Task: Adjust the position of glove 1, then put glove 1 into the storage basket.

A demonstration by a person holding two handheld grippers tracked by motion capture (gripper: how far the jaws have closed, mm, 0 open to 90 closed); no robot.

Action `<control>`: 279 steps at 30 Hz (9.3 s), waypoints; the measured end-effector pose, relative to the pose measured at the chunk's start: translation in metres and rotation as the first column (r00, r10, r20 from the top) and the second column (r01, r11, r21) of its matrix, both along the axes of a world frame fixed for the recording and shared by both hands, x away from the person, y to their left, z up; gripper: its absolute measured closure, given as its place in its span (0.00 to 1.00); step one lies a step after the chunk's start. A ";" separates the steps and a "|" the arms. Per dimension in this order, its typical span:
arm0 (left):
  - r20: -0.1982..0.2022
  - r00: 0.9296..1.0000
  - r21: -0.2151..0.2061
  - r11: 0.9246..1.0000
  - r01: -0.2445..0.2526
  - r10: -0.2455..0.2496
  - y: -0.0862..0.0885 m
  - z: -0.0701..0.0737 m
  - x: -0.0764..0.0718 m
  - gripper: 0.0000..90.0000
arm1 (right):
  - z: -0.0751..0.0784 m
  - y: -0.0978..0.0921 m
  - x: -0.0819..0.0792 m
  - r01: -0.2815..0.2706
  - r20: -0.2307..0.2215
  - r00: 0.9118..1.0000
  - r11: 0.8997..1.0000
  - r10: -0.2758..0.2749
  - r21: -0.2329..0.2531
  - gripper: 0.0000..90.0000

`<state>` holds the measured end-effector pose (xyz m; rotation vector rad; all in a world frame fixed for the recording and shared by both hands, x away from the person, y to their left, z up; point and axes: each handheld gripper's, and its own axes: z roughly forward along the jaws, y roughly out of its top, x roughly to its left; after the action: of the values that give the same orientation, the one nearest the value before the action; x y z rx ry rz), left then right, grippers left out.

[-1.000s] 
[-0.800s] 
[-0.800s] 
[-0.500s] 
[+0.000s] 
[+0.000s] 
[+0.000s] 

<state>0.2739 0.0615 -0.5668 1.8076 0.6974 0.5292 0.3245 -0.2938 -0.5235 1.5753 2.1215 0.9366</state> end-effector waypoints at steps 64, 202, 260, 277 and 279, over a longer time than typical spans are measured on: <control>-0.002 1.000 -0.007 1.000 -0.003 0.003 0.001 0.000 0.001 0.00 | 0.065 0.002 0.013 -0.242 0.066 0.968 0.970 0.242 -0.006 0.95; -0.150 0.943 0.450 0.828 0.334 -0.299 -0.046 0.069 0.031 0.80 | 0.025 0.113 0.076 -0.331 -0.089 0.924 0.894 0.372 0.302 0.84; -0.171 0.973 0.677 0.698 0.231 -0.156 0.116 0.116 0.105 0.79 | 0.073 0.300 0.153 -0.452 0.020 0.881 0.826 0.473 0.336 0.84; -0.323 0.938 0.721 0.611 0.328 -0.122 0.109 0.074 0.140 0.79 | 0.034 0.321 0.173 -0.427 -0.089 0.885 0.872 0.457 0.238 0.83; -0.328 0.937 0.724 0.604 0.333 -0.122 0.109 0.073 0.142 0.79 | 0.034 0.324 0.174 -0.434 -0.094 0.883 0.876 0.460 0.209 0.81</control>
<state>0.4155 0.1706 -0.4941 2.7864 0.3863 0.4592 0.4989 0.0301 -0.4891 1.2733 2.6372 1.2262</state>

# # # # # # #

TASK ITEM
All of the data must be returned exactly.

SOLUTION BELOW
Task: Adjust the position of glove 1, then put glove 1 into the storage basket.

A demonstration by a person holding two handheld grippers tracked by motion capture (gripper: how far the jaws have closed, mm, 0 open to 90 closed); no robot.

Action `<control>`: 279 steps at 30 Hz (9.3 s), waypoints; the measured end-effector pose, relative to the pose measured at the chunk's start: translation in metres and rotation as the first column (r00, r10, r20 from the top) and the second column (r01, r11, r21) of its matrix, both along the axes of a world frame fixed for the recording and shared by both hands, x away from the person, y to their left, z up; gripper: its absolute measured closure, given as its place in its span (0.00 to 1.00); step one lies a step after the chunk's start. A ";" separates the steps and a "|" the arms. Per dimension in this order, its typical span:
arm0 (left):
  - r20: -0.1982..0.2022
  - r00: 0.9296..1.0000
  - r21: -0.2151..0.2061
  - r11: 0.9246..1.0000
  - r01: -0.2445..0.2526
  - r10: -0.2455..0.2496
  - y: -0.0862..0.0885 m
  - z: -0.0701..0.0737 m
  - x: -0.0764..0.0718 m
  - gripper: 0.0000..90.0000
arm1 (right):
  - z: -0.0751..0.0784 m
  - y: -0.0978..0.0921 m
  - x: -0.0819..0.0792 m
  - r01: -0.2815..0.2706
  - r20: -0.2307..0.2215
  - r00: 0.9118..1.0000
  - r11: 0.8997..1.0000
  - r10: -0.2758..0.2749
  - r21: -0.2329..0.2531
  - gripper: 0.0000..90.0000

`<state>` holds the measured end-effector pose (xyz m; rotation vector rad; all in a world frame fixed for the recording and shared by both hands, x away from the person, y to their left, z up; point and axes: each handheld gripper's, and its own axes: z roughly forward along the jaws, y roughly out of its top, x roughly to its left; after the action: of the values that give the same orientation, the one nearest the value before the action; x y z rx ry rz), left then right, grippers left out.

[-1.000s] 
[-0.800s] 
[-0.800s] 
[-0.500s] 
[+0.000s] 
[+0.000s] 
[+0.000s] 

<state>0.2739 0.0615 -0.5668 1.8076 0.6974 0.5292 0.3245 -0.2938 -0.5235 1.5753 2.1215 0.9366</state> end-effector waypoints at steps 64, 202, 260, 277 and 279, over a longer time than typical spans are measured on: <control>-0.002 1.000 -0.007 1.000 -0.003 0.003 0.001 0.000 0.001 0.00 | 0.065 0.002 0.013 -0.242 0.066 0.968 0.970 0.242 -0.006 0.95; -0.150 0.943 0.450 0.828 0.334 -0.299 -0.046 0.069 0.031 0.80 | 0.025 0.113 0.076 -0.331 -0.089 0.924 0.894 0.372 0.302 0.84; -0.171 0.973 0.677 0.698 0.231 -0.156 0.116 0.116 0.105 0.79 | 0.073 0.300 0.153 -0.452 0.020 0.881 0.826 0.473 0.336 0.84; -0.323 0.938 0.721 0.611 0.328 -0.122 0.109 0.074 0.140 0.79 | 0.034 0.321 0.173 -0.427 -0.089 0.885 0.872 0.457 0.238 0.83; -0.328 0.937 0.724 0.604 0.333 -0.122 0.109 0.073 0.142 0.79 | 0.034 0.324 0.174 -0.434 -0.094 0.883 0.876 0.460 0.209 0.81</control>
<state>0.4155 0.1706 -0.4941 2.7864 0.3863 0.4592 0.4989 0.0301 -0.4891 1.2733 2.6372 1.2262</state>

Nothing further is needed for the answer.